WHAT IS BEING ASKED: The answer must restate every entry below word for word.

[Stored items]
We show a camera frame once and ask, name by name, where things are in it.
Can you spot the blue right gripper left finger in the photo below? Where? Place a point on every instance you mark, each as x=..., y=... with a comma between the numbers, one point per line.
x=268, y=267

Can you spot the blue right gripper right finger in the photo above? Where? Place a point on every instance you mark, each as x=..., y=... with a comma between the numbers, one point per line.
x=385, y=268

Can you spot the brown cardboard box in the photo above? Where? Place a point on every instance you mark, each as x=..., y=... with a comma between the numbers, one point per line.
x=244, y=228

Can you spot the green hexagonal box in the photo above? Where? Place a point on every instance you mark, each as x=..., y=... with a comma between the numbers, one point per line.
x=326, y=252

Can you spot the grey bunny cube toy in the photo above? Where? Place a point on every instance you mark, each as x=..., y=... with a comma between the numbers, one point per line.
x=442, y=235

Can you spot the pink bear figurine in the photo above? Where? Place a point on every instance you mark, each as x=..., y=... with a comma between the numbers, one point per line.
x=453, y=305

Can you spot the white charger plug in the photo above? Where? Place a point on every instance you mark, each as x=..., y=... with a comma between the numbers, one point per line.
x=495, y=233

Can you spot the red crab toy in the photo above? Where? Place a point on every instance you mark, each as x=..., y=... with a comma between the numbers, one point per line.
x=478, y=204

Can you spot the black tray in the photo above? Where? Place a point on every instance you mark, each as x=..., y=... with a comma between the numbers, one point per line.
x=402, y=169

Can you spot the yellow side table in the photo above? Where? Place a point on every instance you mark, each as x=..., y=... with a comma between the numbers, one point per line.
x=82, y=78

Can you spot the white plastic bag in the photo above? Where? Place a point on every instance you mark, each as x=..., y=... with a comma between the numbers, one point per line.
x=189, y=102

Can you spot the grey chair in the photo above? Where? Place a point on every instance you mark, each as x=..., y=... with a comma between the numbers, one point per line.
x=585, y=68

ANSWER TO THE PROBLEM:
We show a camera frame once and ask, name by name, where things are in it.
Can you spot the blue right gripper left finger in the photo below? Where? Place a point on every instance you mark, each as x=..., y=... with a comma between the numbers, one point per line.
x=268, y=267

Can you spot the blue right gripper right finger in the photo above? Where? Place a point on every instance you mark, each as x=..., y=... with a comma between the numbers, one point per line.
x=385, y=268

Can you spot the brown cardboard box in the photo above? Where? Place a point on every instance you mark, each as x=..., y=... with a comma between the numbers, one point per line.
x=244, y=228

Can you spot the green hexagonal box in the photo above? Where? Place a point on every instance you mark, each as x=..., y=... with a comma between the numbers, one point per line.
x=326, y=252

Can you spot the grey bunny cube toy in the photo above? Where? Place a point on every instance you mark, each as x=..., y=... with a comma between the numbers, one point per line.
x=442, y=235

Can you spot the pink bear figurine in the photo above? Where? Place a point on every instance you mark, each as x=..., y=... with a comma between the numbers, one point per line.
x=453, y=305

Can you spot the white charger plug in the photo above? Where? Place a point on every instance you mark, each as x=..., y=... with a comma between the numbers, one point per line.
x=495, y=233

Can you spot the red crab toy in the photo above? Where? Place a point on every instance you mark, each as x=..., y=... with a comma between the numbers, one point per line.
x=478, y=204

Can you spot the black tray in the photo above? Where? Place a point on every instance you mark, each as x=..., y=... with a comma between the numbers, one point per line.
x=402, y=169

Can you spot the yellow side table in the photo above? Where? Place a point on every instance you mark, each as x=..., y=... with a comma between the numbers, one point per line.
x=82, y=78

Can you spot the white plastic bag in the photo above? Where? Place a point on every instance you mark, each as x=..., y=... with a comma between the numbers, one point per line.
x=189, y=102

Can you spot the grey chair in the photo above? Where? Place a point on every instance you mark, each as x=..., y=... with a comma between the numbers, one point per line.
x=585, y=68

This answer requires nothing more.